From: MitchAlsup on
On Jul 6, 6:31 pm, Andy 'Krazy' Glew <ag-n...(a)patten-glew.net> wrote:
> Neither does well on pointer chasiing
>                loop
>                     ptr = ptr->next
> or on hash table chasing
>                 loop
>                      h = hash(h+data[i])

The DRAM controler on my last design actually did data structures like
this with amazing clairvoiance. It ends up that the benchmark built
then traversed a very large data structure. Aftersetup, the data
structure did not change "all that much" and left a clear pattern of
+1,+1,-3 <repeat> that our DRAM prefetcher latched onto and eliminated
the DRAM latency. One still paid the on-die latencies ot the memory
controler and DRAM controler, however.

Call Indirect and Jump Indirect Tables with and without hashing are
generally pretty good given suficient area to contain the footprint
and a little cleverness of the designers tuning the hash. Here, I
think, it is much more worthwhile for the software people to choose
reasonable data structures to contain the indirect tables, and then,
over time, let the HW guys stumble over things to optimize. So,
without SW doing anything special, all of a sudden it just gets
faster. AND it looses none of its obviousness or RAS. Not so with the
"special creative bent of the moment stuff."

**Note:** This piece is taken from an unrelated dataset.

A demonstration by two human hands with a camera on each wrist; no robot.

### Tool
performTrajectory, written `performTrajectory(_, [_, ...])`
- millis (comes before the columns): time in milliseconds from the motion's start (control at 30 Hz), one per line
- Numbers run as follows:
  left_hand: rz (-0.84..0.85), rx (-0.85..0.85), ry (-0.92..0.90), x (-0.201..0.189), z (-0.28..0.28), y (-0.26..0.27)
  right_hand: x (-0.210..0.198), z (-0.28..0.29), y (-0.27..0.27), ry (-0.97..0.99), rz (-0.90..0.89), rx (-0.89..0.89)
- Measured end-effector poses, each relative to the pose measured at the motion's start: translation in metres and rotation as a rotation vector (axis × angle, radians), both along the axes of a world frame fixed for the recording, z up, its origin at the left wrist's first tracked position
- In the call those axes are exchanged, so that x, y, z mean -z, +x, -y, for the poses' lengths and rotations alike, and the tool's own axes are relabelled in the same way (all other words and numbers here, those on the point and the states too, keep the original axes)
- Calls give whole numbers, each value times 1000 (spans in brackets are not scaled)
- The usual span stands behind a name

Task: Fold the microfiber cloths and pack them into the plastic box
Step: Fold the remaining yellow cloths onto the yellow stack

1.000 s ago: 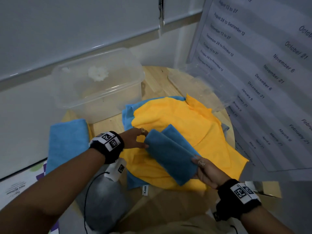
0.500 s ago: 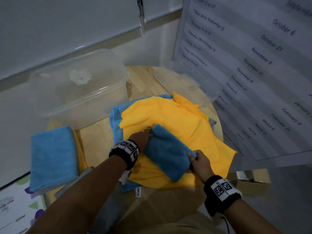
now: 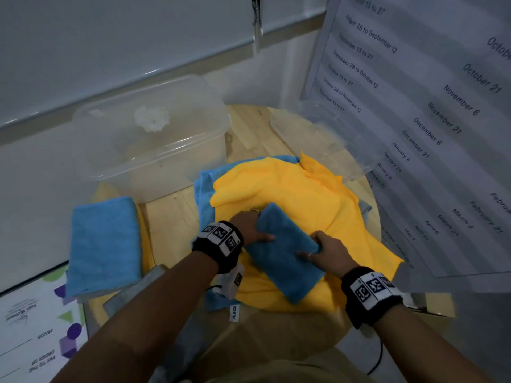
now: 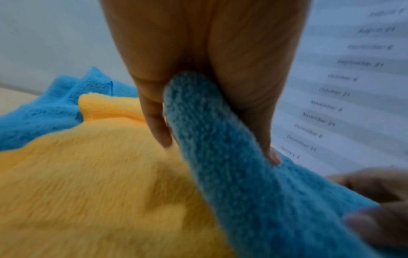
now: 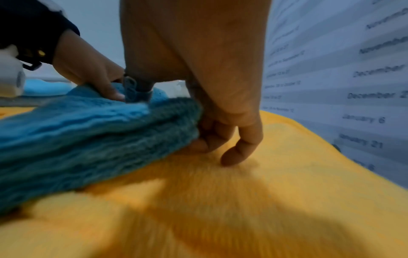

Stride 1 and Stride N stuff is so 1970. If you can't get these right,
you might consider playing golf for a living.....
Gather/Scater is where it is at today--yet I see so few that even make
a quality attempt here.

Mitch
From: Andy 'Krazy' Glew on
On 7/6/2010 5:49 PM, jacko wrote:
> JMP (PC+(SP++))
>
> Is this an instruction worth having? SP is return stack pointer, for
> forth people this would be RP.

Get the syntax right. I think you mean

JMP (PC+(*SP++))

As in

tmp := load M[SP]
inc sp += sizeof(tmp)
tmp := PC + tmp
jmp (tmp)


From: MitchAlsup on
On Jul 6, 7:49 pm, jacko <jackokr...(a)gmail.com> wrote:
> JMP (PC+(SP++))
>
> Is this an instruction worth having? SP is return stack pointer, for
> forth people this would be RP.

In the PDP-11 one had access to:

CALL (sp)+

Which would use the SP to access the TOS (and pop it off), then jump
to that location, and push the return PC back onto the stack. They
used to call this a co-routine, and one could build some amazing
protocol machines using this technique. In effect, the state of the
otherside of the protocol was kept in the return address instead of a
memory variable. So, when you called it back, you ended up at the code
that was appropriate for the state at hand.

Mitch
From: Andy 'Krazy' Glew on
On 7/6/2010 7:31 PM, MitchAlsup wrote:
> On Jul 6, 6:31 pm, Andy 'Krazy' Glew<ag-n...(a)patten-glew.net> wrote:
>> Neither does well on pointer chasiing
>> loop
>> ptr = ptr->next
>> or on hash table chasing
>> loop
>> h = hash(h+data[i])
>
> The DRAM controler on my last design actually did data structures like
> this with amazing clairvoiance. It ends up that the benchmark built
> then traversed a very large data structure. Aftersetup, the data
> structure did not change "all that much" and left a clear pattern of
> +1,+1,-3<repeat> that our DRAM prefetcher latched onto and eliminated
> the DRAM latency. One still paid the on-die latencies ot the memory
> controler and DRAM controler, however.

Yes, Mitch.

But the benchmark in question was contrived,. Run the program in the benchmark for a while, and you did not get this
neat pattern. The linked list became randomized.

I.e. your algo did not work as well in real life as it did in the benchmark, even for the program in the benchmark.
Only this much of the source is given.